Question: A solution of \[\left( + \right)-1-chloro-1-phenylethane\] in toluene racemises slowly in the presen...

Question

A solution of $\left( + \right)-1-chloro-1-phenylethane$ in toluene racemises slowly in the presence of the small amount of $SbC{{l}_{5}}$ due to the formation of:
Al.Carbanion.
B.Carbene.
C.Free-Radical.
D.Carbocation.

Answer 1

Solution

We know that for this question, we have to write the complete reaction in which firstly the antimony pentachloride will remove the chlorine atom from the given compound. Due to which the formation of the intermediate will take place. Haloalkanes are hydrocarbons consisting of aliphatic alkanes with one or more hydrogen atom/s replaced by halogens.

Complete answer:
Haloarenes are also hydrocarbons which consist of aromatic ring/s with one or more hydrogen atoms/s replaced by halogens.
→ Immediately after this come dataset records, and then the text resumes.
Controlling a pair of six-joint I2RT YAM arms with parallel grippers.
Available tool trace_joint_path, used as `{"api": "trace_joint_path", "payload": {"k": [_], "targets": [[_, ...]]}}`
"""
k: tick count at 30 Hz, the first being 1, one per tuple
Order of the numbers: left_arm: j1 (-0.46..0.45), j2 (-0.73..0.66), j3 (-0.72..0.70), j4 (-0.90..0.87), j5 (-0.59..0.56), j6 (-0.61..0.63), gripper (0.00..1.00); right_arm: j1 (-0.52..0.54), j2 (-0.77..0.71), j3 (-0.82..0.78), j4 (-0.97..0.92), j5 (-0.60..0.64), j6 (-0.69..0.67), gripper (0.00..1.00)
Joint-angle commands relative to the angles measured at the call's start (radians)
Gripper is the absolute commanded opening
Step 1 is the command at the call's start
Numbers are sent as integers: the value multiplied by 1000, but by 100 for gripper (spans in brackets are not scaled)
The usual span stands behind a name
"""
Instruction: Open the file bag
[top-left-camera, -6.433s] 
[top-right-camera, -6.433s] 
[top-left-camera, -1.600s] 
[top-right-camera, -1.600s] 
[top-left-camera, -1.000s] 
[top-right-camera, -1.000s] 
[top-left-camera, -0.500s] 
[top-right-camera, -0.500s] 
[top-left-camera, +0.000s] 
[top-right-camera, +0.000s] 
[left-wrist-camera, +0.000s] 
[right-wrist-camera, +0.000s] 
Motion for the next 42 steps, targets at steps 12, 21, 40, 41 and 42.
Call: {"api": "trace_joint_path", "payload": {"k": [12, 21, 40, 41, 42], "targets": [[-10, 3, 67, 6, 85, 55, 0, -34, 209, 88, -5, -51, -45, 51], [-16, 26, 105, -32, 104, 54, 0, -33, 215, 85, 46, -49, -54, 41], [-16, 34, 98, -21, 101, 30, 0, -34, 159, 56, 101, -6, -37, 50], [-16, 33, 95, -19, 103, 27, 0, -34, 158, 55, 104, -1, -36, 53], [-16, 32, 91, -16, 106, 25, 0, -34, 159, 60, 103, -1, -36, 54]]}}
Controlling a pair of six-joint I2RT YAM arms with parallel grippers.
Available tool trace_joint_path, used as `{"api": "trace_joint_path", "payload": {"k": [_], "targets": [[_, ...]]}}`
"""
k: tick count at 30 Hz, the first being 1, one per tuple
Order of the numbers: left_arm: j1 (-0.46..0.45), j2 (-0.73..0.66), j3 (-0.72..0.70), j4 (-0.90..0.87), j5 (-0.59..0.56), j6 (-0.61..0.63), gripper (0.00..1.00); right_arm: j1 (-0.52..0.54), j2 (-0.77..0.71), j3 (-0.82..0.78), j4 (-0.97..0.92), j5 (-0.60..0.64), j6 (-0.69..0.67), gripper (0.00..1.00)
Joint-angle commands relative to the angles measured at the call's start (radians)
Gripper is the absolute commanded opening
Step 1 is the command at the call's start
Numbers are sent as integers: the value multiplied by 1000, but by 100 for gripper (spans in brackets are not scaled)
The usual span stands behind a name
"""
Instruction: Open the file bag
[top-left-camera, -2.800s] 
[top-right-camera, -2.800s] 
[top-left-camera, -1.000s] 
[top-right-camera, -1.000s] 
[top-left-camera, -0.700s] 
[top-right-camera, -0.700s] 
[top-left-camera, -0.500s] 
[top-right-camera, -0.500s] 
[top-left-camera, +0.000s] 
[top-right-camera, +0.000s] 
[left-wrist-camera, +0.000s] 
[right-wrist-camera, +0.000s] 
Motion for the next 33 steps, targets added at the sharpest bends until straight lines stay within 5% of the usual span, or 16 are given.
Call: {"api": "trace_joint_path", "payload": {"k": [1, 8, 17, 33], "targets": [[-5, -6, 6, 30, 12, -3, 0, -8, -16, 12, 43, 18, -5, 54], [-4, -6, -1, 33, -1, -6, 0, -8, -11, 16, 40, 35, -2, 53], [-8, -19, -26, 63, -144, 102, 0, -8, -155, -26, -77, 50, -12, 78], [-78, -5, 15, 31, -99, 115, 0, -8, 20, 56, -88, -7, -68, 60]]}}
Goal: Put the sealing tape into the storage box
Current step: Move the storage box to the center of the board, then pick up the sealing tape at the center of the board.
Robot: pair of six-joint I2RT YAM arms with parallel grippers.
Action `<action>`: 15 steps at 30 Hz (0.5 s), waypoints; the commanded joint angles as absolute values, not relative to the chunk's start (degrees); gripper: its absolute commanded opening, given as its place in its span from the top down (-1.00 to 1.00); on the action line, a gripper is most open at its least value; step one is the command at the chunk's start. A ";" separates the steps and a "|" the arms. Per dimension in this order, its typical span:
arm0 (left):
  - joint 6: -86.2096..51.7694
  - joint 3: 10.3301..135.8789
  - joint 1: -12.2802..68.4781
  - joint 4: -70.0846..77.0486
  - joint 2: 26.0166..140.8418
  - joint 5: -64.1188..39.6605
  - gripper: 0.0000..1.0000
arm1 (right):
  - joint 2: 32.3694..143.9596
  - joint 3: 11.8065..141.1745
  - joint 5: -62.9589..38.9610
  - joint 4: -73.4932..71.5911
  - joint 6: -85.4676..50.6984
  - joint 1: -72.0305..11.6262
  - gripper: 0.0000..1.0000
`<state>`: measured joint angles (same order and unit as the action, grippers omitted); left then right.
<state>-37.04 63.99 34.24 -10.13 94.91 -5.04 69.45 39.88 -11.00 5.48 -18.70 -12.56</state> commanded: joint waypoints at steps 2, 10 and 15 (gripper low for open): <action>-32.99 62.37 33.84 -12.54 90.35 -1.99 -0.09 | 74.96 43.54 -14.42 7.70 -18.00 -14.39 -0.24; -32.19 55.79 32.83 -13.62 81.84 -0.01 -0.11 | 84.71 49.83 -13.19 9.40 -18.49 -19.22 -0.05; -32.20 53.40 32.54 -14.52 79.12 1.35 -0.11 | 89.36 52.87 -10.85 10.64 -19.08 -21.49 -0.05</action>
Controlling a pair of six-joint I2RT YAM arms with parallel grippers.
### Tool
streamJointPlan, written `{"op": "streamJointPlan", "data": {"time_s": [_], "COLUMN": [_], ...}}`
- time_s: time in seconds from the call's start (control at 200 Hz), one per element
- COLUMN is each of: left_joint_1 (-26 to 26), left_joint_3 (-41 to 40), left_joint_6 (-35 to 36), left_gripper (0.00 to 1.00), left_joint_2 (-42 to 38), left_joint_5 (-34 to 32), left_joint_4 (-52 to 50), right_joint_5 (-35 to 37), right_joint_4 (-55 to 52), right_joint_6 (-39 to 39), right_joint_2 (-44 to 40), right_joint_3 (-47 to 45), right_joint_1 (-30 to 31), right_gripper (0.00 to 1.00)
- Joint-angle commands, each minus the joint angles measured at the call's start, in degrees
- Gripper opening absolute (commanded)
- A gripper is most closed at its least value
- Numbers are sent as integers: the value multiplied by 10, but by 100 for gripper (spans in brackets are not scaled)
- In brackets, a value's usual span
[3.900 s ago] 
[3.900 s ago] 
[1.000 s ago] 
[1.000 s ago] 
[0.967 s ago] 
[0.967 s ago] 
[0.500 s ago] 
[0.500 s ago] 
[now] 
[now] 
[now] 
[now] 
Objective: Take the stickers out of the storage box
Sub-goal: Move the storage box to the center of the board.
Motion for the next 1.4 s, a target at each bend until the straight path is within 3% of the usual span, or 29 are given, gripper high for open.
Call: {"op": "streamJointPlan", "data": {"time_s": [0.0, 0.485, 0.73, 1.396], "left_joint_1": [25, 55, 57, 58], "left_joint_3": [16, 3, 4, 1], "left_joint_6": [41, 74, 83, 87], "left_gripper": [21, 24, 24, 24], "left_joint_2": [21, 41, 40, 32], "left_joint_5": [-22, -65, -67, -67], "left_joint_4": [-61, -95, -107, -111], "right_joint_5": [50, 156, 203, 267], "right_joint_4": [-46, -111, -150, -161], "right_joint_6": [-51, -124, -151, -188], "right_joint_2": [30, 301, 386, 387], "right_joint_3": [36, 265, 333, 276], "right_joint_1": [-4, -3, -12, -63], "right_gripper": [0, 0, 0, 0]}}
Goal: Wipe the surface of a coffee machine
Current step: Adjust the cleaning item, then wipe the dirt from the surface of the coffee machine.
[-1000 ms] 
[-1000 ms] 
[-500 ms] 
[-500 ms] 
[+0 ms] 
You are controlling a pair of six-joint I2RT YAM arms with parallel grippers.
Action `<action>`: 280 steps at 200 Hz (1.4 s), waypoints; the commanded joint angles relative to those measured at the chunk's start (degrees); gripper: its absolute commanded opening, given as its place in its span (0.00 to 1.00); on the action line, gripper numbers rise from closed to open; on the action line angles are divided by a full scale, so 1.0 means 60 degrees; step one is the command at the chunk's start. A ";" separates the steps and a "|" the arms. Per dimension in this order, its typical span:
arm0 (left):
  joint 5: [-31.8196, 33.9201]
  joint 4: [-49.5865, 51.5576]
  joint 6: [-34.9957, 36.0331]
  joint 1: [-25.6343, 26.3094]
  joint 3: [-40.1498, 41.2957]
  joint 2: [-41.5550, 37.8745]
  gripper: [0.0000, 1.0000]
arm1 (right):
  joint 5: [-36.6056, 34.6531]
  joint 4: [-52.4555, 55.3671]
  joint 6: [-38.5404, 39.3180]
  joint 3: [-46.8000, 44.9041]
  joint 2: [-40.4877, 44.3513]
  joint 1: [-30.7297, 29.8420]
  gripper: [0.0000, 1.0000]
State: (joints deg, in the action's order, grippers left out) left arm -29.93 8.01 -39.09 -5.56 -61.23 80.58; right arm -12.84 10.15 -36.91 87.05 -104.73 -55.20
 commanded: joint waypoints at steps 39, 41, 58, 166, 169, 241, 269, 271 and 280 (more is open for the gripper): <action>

In haloarenes, the halogen atom gets attached to $s{{p}^{3}}$ hybridized carbon atoms of the alkyl group. Haloarenes are also known as aryl halides. They show the following physical and chemical properties: Most important member of haloarenes is aryl chlorides. Aryl chlorides are a wide class of haloarenes. They give many derivatives as well. Chlorobenzene is colourless haloarene. It is liquid at room temperature. It gives a sweet almond-like odor. It is insoluble in water and has higher density than water.
$Cl-CH(Ph)-C{{H}_{3}}\xrightarrow[Toluene]{SbC{{l}_{5}}}[Ph-\overset{+}{\mathop{C}}\,H-C{{H}_{3}}]SbCl_{6}^{-}$
We have to determine the correct intermediate which will be formed when $\left( + \right)-1-chloro-1-phenylethane$ will react with antimony pentachloride. As we know that the toluene is the six membered ring structures on which one methyl group is also attached. Now, when antimony pentafluoride reacts with the $\left( + \right)-1-chloro-1-phenylethane$ which is present in the solution of toluene, it removes the chlorine molecule which is attached with the carbon atom. A solution of $\left( + \right)-1-chloro-1-phenylethane$ in toluene racemises slowly in the presence of a small amount of $SbC{{l}_{5}}$ due to the formation of carbocation.
$[Ph-\overset{+}{\mathop{C}}\,H-C{{H}_{3}}]SbCl_{6}^{-}\to Ph-CH(Cl)-C{{H}_{3}}+SbC{{l}_{5}}$
Carbocation has planar geometry. Hence, the nucleophile can attack from either side. Here, the carbocation formed is known to have planar geometry. Also, the central carbon atom is known as chiral carbon because it is attached to the four different groups that are chlorine, phenyl, hydrogen and methyl groups. Now, when an electrophile attaches to the carbocation then it will form two types of the compound and form a racemic mixture.
Therefore, the correct answer is option D.

Note:
Remember that the haloarene undergoes sulfonation. As free radical is the unpaired pair of electrons whereas carbanion is the carbon species which consist of a negative charge or electrons. For example, on heating chlorobenzene reacts with conc. Sulfuric acid gives $2-$ chlorobenzenesulfonic acid and $4-$ chlorobenzenesulfonic acid. In carbene, the carbon molecule consists of two valence electrons and two unshared electrons.